Effect of MTX for the HMGB1 binding to DNA or to RAGE.
(A) Electrophoretic mobility shift assay (EMSA). The linearized form III pGEM DNA vector (0.5 ng) and AlBj protein was complexed for 1 h at various molar ratios of AlBj/DNA (0–800) in the absence (−) or presence (+) of MTX (1 mM). (B) The relative retarding distance of the DNA band was plotted against the molar ratio (0–800) of AlBj protein to DNA. Relative retardation = Distance from applied well to DNA band/Distance from applied well to control DNA band. N = 3; data represented as mean ± SE. (C–E) Representative SPR sensorgram with global fitting curve between Bj protein and RAGE (purity >90%) immobilized on a CM5 sensor chip. Six or seven different concentrations of Bj protein were injected over the immobilized RAGE for 120 s and then dissociation was monitored for a further 120 s at 30 µl/min. (C, D) Interaction between Bj protein (0.31–10 µM) with immobilized RAGE in the absence (C) or presence (D) of MTX (1 mM). (E) Interaction between MTX (1–63 µM) with immobilized RAGE. (F) Concentration-response curve and Lineweaver-Burk plot between Bj protein and RAGE in the absence (open circle) or presence (filled circle) of MTX (1 mM). Linear equations in Lineweaver-Burk plot are as follows; [MTX (−)]: y = 0.0083x +0.0061 (r2 = 1), KD = 1.35 µM, Rmax = 163, [MTX (+)]: y = 0.0686x +0.0493 (r2 = 0.90), KD = 1.39 µM, Rmax = 33, KI = 142 µM. (G, H) Computer-aided binding model between MTX and HMGB1. (G) Molecular modeling of the MTX binding site in HMGB1 (K81–K164) potentially involved in the interference of HMGB1/RAGE interaction was derived using the NMR structure of fragments associated with previously published data (PDB accession code 2gzk). The predicted binding structure was solved using DS 1.7 with the CDOCKER application program by calculating the binding energy in an aqueous environment. (H) Expansion diagram of the MTX-binding site within part of RAGE-binding region (K149-V175). N92, D157, Y161 and R162 form hydrogen bonds with MTX. The binding energy is −29.31 kcal/mol.
Figure 5.
Effect of MTX on the truncated HMGB1 (Bj)-elicited TNF-α release and mitogenic activity in RAW 264.7 cells.

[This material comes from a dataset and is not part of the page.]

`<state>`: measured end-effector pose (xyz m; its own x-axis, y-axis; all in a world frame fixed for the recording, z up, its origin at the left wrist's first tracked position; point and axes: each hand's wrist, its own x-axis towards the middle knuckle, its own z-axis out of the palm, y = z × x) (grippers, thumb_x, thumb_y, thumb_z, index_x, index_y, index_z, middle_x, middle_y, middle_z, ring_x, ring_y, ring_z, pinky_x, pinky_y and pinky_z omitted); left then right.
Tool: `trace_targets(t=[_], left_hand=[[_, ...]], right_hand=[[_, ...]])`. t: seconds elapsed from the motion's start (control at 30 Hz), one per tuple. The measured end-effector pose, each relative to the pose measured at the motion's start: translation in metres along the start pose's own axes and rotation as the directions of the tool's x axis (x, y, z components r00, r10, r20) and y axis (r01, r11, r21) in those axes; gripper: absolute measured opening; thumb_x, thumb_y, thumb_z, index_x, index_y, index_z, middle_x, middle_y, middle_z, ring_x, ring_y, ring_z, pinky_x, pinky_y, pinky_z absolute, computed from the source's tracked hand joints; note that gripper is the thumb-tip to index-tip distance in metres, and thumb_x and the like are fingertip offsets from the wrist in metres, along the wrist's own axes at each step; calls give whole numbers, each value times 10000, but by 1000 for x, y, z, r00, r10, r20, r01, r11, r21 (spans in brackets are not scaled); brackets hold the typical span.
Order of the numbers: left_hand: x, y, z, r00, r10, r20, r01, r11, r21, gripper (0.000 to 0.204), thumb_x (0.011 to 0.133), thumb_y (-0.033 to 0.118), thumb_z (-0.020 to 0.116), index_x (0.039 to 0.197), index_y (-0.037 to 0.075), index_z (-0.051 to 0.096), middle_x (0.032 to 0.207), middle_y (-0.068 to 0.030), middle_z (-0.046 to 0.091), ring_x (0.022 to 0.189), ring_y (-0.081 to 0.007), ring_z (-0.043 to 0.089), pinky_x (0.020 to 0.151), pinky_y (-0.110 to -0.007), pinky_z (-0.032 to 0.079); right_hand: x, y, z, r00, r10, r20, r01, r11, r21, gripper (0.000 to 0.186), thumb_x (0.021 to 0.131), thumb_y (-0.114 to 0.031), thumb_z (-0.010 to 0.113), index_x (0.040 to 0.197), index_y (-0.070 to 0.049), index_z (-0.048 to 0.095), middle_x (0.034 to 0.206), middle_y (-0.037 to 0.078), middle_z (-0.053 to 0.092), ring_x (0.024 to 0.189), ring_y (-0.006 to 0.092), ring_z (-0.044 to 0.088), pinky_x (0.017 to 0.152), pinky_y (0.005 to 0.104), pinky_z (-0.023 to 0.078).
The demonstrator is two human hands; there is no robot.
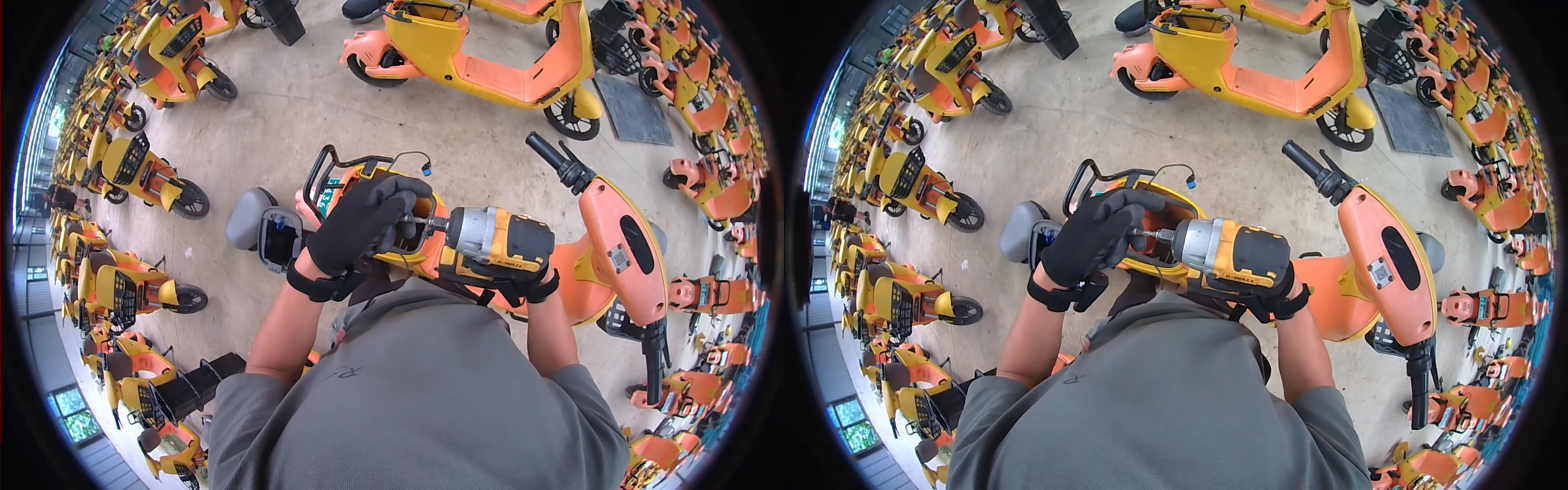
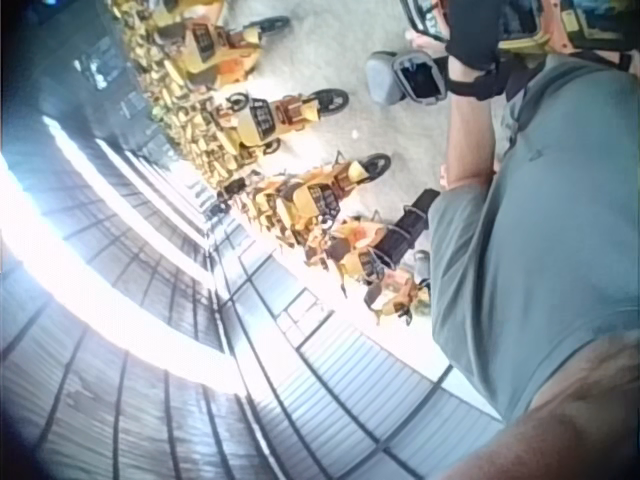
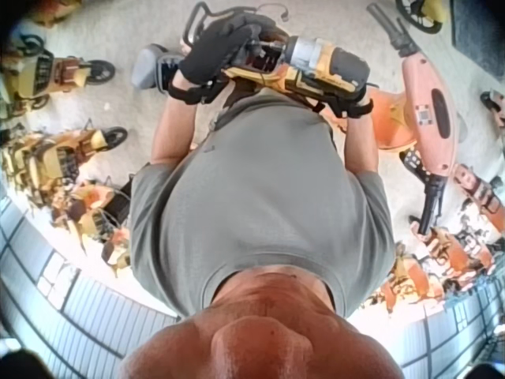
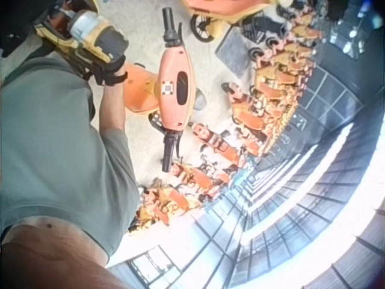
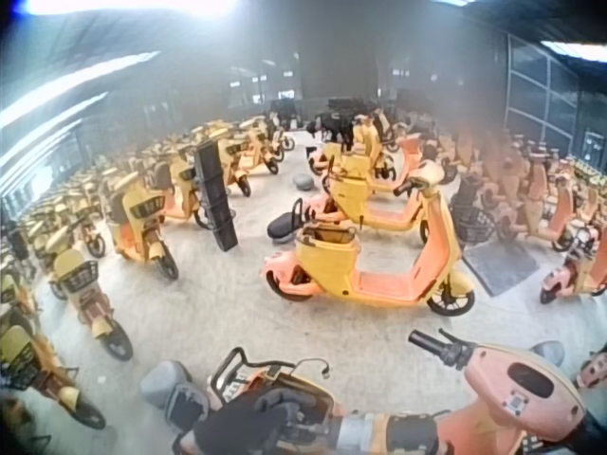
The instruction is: The person uses a power drill to unscrew and remove internal components from the battery compartments of multiple orange scooters, handling several black plastic casings and placing them on the ground.
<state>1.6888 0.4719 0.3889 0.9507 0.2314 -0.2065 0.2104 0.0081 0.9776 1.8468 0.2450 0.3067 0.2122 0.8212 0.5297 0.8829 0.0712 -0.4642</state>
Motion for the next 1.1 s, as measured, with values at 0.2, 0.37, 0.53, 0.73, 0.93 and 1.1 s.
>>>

(A) Bj protein-dependent TNF-α release. RAW 264.7 cells, in a 24-well culture dish format, were stimulated with the indicated concentrations of Bj protein for 6 h. The amount of TNF-α released into the conditioned medium was then determined by ELISA. N ≥2. (B) Influence of MTX alone for TNF-α release. RAW 264.7 cells were stimulated with 0–10 µM of MTX for 6 h. N ≥3. (C) Inhibition of Bj protein-elicited TNF-α release, in a 24-well culture dish format, stimulated with 0.5 µM of Bj protein for 6 h in the presence of 0–10 µM MTX. N ≥3. (D) Bj protein-elicited mitogenic activity for 10 h. Results are given in terms of relative cell growth. N ≥3. (E) Cell growth in the presence or absence of Bj protein (0.5 µM), or MTX (100 µM). N ≥3. (F) Time course of MTX cytotoxicity. RAW 264.7 cell growth was elucidated using the WST-8 cell proliferation assay and is shown as relative cell growth (%). Data represented as mean ± SE. *P<0.05, ****P<0.001.